Much can be learnt ,he says, from the Secondary sector. Sir Anthony draws on his experience as a successful teacher and Head , who transformed two schools in the private sector.(Brighton College and Wellington College)
There is a perception that Universities spend too much time focused on building up their reputation for research ,and too little in ensuring that their students benefit from, and are inspired by, good teaching.
Sir Anthony says:
” “Universities should be every bit as much about the interests of the student as the academics. Yet it is abundantly clear in too many universities today that the leadership and the academics care far more about their research than about the quality of the learning experience of their students”
Sir Anthony identifies the ‘Big Ten’ characteristics that all good teaching exhibits:
Engagement of all students. In the digital age, it is more vital than ever that teachers learn how to actively engage the attention of their students.
Deep teacher subject knowledge, informed by the latest research / scholarship. Digitalisation means that students more than ever before can have access to information in real-time. Teachers need, as never before, to be on top of their fields, and to have a depth of understanding, in order to set the ubiquitous information into context.
Clarity of teacher exposition / organisation, and understanding of course requirements. Far too often, teachers can be unclear in their communication, or can fail to spread the material to be studied out over the time available in a balanced way. Students need to feel complete confidence that their teacher understands what they need to learn, and the pace at which learning is to take place.
Forging of positive relations, and a genuine and felt desire to see students make progress. Students learn better when they have a good relationship with their teacher. Students have a right to feel that their teachers have a positive interest in their academic development.
Willingness and skill at engaging in discussion and debate, and asking challenging questions. The best teachers know how to pose the questions that make the students think. Great teachers let the students work out the answers, rather than tell them the answers themselves.
Highest expectations, which stretch all students. The best teachers know exactly how high each student can aspire, and helps them to achieve at that level.
Setting and assessment of purposeful and relevant assignments. Assignments are vital as a way of testing understanding, and consolidated learning. Assessment by the teacher needs to show the student what they need to do to improve.
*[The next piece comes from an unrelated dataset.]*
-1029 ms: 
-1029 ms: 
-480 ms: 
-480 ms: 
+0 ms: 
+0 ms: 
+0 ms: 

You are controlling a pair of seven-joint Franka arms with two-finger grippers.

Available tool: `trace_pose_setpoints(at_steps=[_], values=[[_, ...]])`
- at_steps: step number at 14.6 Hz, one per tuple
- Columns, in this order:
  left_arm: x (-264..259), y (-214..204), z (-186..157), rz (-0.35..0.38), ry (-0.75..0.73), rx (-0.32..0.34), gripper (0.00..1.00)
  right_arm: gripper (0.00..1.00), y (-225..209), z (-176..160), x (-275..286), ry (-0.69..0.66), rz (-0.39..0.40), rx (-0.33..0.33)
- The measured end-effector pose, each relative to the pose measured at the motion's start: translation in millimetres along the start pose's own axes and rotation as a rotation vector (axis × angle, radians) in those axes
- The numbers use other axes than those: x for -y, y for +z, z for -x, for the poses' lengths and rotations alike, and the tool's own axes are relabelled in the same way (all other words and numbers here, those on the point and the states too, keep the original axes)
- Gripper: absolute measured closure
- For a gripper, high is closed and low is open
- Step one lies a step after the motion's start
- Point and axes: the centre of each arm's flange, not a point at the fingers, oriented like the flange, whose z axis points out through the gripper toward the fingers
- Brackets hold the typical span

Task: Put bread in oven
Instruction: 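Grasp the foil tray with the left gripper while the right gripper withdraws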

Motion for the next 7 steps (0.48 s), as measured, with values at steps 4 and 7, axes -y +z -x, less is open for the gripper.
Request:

Ability to communicate in a differentiated way appropriate to the capabilities and potential of students. Classes are made up of students of vastly different capabilities and needs. The great teacher understands each individual student and addresses them appropriately. Learning is the end, and the best teachers help the student to become autonomous learners.
Promotion and achievement of independent learning, recognising that most learning will take place away from the academic.
Technical mastery, e.g. a voice that projects well and is audible, and mastery of technology. There is no point in having teachers, however brilliant and empathetic, if they cannot be heard clearly, or if they can’t use technology appropriately.
Solving the Conundrum-Social Market Foundation -May 2016
Note- The most recent University Guide places the University of Buckingham top for ‘student satisfaction’, ahead of Oxford and Cambridge and other elite universities in the Russell Group.